◆ **What this task involves**:
Keeping every line intact, print the records that follow.

[Opening Exercise data section]

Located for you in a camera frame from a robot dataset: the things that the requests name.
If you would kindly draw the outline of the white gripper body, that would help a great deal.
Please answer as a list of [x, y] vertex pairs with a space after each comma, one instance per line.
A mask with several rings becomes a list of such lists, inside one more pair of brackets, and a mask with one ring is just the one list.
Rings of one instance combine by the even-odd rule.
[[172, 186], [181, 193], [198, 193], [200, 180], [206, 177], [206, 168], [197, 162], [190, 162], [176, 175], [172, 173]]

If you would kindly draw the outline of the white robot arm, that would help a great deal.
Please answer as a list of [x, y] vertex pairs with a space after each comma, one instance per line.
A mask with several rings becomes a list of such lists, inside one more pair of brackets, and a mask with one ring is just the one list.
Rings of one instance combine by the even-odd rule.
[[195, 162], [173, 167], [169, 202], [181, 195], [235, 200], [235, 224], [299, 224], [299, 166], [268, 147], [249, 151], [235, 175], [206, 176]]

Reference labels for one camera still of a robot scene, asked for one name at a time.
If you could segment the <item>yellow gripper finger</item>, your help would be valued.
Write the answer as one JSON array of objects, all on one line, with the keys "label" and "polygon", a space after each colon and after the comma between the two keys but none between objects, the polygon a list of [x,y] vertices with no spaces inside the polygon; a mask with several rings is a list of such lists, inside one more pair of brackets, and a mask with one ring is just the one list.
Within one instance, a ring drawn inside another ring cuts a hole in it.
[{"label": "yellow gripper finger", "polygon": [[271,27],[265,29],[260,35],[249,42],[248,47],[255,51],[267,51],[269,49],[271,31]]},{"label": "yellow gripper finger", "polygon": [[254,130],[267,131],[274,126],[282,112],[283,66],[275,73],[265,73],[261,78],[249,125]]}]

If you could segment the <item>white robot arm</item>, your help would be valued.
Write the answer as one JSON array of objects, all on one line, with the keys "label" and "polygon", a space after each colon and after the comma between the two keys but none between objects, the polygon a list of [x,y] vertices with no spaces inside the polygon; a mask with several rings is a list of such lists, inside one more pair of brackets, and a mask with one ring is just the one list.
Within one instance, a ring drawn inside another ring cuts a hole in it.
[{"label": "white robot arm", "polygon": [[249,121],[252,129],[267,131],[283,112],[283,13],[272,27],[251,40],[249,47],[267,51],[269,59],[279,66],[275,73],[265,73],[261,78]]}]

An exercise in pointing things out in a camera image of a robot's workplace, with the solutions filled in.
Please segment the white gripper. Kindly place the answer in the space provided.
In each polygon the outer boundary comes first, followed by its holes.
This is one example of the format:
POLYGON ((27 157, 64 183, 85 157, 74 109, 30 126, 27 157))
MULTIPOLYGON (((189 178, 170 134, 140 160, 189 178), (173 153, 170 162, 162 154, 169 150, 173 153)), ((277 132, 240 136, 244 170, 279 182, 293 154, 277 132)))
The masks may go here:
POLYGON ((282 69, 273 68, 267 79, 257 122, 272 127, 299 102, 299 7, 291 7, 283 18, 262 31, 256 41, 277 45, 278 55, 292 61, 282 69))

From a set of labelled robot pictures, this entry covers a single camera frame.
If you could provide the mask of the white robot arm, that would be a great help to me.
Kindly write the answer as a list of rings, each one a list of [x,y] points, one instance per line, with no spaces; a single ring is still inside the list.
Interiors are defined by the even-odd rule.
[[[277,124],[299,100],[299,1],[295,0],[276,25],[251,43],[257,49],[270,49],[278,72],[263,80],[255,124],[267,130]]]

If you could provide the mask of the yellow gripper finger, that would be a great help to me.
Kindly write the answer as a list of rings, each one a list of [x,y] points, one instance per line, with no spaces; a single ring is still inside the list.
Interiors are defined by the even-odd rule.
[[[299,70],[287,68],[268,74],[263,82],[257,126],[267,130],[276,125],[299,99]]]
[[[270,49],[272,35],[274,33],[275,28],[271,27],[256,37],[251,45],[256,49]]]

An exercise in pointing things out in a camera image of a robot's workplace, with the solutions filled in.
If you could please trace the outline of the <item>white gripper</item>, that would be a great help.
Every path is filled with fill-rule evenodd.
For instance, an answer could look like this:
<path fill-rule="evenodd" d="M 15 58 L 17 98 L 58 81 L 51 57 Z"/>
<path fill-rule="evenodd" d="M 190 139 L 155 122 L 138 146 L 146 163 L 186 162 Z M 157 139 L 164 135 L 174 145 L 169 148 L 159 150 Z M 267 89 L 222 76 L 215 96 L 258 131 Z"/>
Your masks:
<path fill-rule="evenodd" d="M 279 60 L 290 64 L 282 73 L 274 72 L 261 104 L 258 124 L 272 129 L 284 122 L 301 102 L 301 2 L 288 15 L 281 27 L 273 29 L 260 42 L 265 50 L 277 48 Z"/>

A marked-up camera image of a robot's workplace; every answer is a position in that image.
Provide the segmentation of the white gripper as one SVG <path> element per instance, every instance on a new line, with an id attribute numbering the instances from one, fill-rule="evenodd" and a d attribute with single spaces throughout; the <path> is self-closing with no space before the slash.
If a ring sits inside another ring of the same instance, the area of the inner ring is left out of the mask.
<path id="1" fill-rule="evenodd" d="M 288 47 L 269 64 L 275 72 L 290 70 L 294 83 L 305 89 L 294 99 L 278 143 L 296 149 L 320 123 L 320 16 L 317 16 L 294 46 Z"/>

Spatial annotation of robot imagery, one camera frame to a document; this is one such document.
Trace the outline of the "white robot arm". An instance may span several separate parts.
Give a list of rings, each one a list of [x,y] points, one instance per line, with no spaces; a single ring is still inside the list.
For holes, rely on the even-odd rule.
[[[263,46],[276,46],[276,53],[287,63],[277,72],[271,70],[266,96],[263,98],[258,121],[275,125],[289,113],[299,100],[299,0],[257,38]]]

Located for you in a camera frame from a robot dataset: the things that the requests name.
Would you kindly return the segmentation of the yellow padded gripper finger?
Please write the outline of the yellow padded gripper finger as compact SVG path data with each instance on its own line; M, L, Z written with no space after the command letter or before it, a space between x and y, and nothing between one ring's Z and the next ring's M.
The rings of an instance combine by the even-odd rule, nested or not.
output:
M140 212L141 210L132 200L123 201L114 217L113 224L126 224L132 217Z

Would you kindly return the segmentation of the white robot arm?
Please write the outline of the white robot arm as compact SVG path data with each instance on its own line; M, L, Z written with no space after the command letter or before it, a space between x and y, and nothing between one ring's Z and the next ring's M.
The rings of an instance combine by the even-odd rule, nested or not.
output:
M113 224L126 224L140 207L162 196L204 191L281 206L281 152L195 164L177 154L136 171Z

[Closing Exercise data section]

◆ **Answer for this exercise**:
Located for you in a camera frame from a robot dataset: the things that the requests name.
If you would kindly draw the outline of the white gripper body, that would help a great deal.
Please answer as a list of [x, y] vertex pairs with a space after each comma, one instance per line.
A mask with several rings becomes a list of such lists, inside one more pair of brackets, and a mask with one ring is just the one list.
Rings of one instance combine by the even-odd rule.
[[172, 186], [181, 193], [198, 193], [200, 180], [206, 177], [206, 168], [197, 162], [190, 162], [176, 175], [172, 173]]

If you would kindly draw the outline of the white robot arm, that would help a great deal.
Please answer as a list of [x, y] vertex pairs with a space after each comma, one instance per line.
A mask with several rings becomes a list of such lists, inside one more pair of brackets, and a mask with one ring is just the one list.
Rings of one instance combine by the even-odd rule.
[[195, 162], [173, 167], [169, 202], [181, 195], [235, 200], [235, 224], [299, 224], [299, 166], [268, 147], [249, 151], [235, 175], [206, 176]]

Reference labels for one camera still of a robot scene, asked for one name at a time.
If you could segment the <item>yellow gripper finger</item>, your help would be valued.
Write the answer as one JSON array of objects, all on one line, with the keys "label" and "polygon", a space after each colon and after the comma between the two keys but none between objects, the polygon a list of [x,y] vertices with no spaces inside the polygon; a mask with several rings is a list of such lists, inside one more pair of brackets, and a mask with one ring is just the one list.
Within one instance, a ring drawn inside another ring cuts a hole in it.
[{"label": "yellow gripper finger", "polygon": [[271,27],[265,29],[260,35],[249,42],[248,47],[255,51],[267,51],[269,49],[271,31]]},{"label": "yellow gripper finger", "polygon": [[254,130],[267,131],[274,126],[282,112],[283,66],[275,73],[265,73],[261,78],[249,125]]}]

If you could segment the <item>white robot arm</item>, your help would be valued.
Write the answer as one JSON array of objects, all on one line, with the keys "label" and "polygon", a space after each colon and after the comma between the two keys but none between objects, the polygon a list of [x,y] vertices with no spaces inside the polygon; a mask with several rings is a list of such lists, inside one more pair of brackets, and a mask with one ring is just the one list.
Within one instance, a ring drawn inside another ring cuts a hole in it.
[{"label": "white robot arm", "polygon": [[249,121],[252,129],[267,131],[283,112],[283,13],[272,27],[251,40],[249,47],[267,51],[269,59],[279,66],[275,73],[265,73],[261,78]]}]

An exercise in pointing things out in a camera image of a robot's workplace, with the solutions filled in.
Please segment the white gripper. Kindly place the answer in the space provided.
In each polygon the outer boundary comes first, followed by its holes.
This is one example of the format:
POLYGON ((27 157, 64 183, 85 157, 74 109, 30 126, 27 157))
MULTIPOLYGON (((189 178, 170 134, 140 160, 189 178), (173 153, 170 162, 162 154, 169 150, 173 153)), ((277 132, 240 136, 244 170, 279 182, 293 154, 277 132)))
The masks may go here:
POLYGON ((282 69, 273 68, 267 79, 257 122, 272 127, 299 102, 299 7, 291 7, 283 18, 262 31, 256 41, 277 45, 278 55, 292 61, 282 69))

From a set of labelled robot pictures, this entry covers a single camera frame.
If you could provide the mask of the white robot arm, that would be a great help to me.
Kindly write the answer as a list of rings, each one a list of [x,y] points, one instance per line, with no spaces; a single ring is still inside the list.
Interiors are defined by the even-odd rule.
[[[277,124],[299,100],[299,1],[295,0],[276,25],[251,43],[257,49],[270,49],[278,72],[263,80],[255,124],[267,130]]]

If you could provide the mask of the yellow gripper finger, that would be a great help to me.
Kindly write the answer as a list of rings, each one a list of [x,y] points, one instance per line, with no spaces; a single ring is still inside the list.
Interiors are defined by the even-odd rule.
[[[299,70],[287,68],[268,74],[263,82],[257,126],[267,130],[276,125],[299,99]]]
[[[270,49],[272,35],[274,33],[275,28],[271,27],[256,37],[251,45],[256,49]]]

An exercise in pointing things out in a camera image of a robot's workplace, with the solutions filled in.
If you could please trace the outline of the <item>white gripper</item>, that would be a great help.
Every path is filled with fill-rule evenodd.
For instance, an answer could look like this:
<path fill-rule="evenodd" d="M 15 58 L 17 98 L 58 81 L 51 57 Z"/>
<path fill-rule="evenodd" d="M 190 139 L 155 122 L 138 146 L 146 163 L 186 162 Z M 157 139 L 164 135 L 174 145 L 169 148 L 159 150 Z M 267 89 L 222 76 L 215 96 L 258 131 Z"/>
Your masks:
<path fill-rule="evenodd" d="M 279 60 L 290 64 L 282 73 L 274 72 L 261 104 L 258 124 L 272 129 L 284 122 L 301 102 L 301 2 L 288 15 L 281 27 L 273 29 L 260 42 L 265 50 L 277 48 Z"/>

A marked-up camera image of a robot's workplace; every answer is a position in that image.
Provide the segmentation of the white gripper as one SVG <path> element per instance, every instance on a new line, with an id attribute numbering the instances from one, fill-rule="evenodd" and a d attribute with single spaces throughout; the <path> is self-closing with no space before the slash.
If a ring sits inside another ring of the same instance, the area of the inner ring is left out of the mask.
<path id="1" fill-rule="evenodd" d="M 288 47 L 269 64 L 275 72 L 290 70 L 294 83 L 305 89 L 294 99 L 278 143 L 296 149 L 320 123 L 320 16 L 317 16 L 294 46 Z"/>

Spatial annotation of robot imagery, one camera frame to a document; this is one such document.
Trace the outline of the "white robot arm". An instance may span several separate parts.
Give a list of rings, each one a list of [x,y] points, one instance per line, with no spaces; a single ring is still inside the list.
For holes, rely on the even-odd rule.
[[[263,46],[276,46],[276,53],[287,63],[277,72],[271,70],[266,96],[263,98],[258,121],[275,125],[289,113],[299,100],[299,0],[257,38]]]

Located for you in a camera frame from a robot dataset: the things that the requests name.
Would you kindly return the segmentation of the yellow padded gripper finger?
Please write the outline of the yellow padded gripper finger as compact SVG path data with each instance on its own line; M, L, Z written with no space after the command letter or before it, a space between x and y, and nothing between one ring's Z and the next ring's M.
The rings of an instance combine by the even-odd rule, nested or not.
output:
M140 212L141 210L132 200L123 201L114 217L113 224L126 224L132 217Z

Would you kindly return the segmentation of the white robot arm?
Please write the outline of the white robot arm as compact SVG path data with each instance on its own line; M, L, Z written with no space after the command letter or before it, a space between x and y, and nothing between one ring's Z and the next ring's M.
The rings of an instance combine by the even-odd rule, nested or not.
output:
M113 224L126 224L140 207L162 196L204 191L281 206L281 152L195 164L177 154L136 171Z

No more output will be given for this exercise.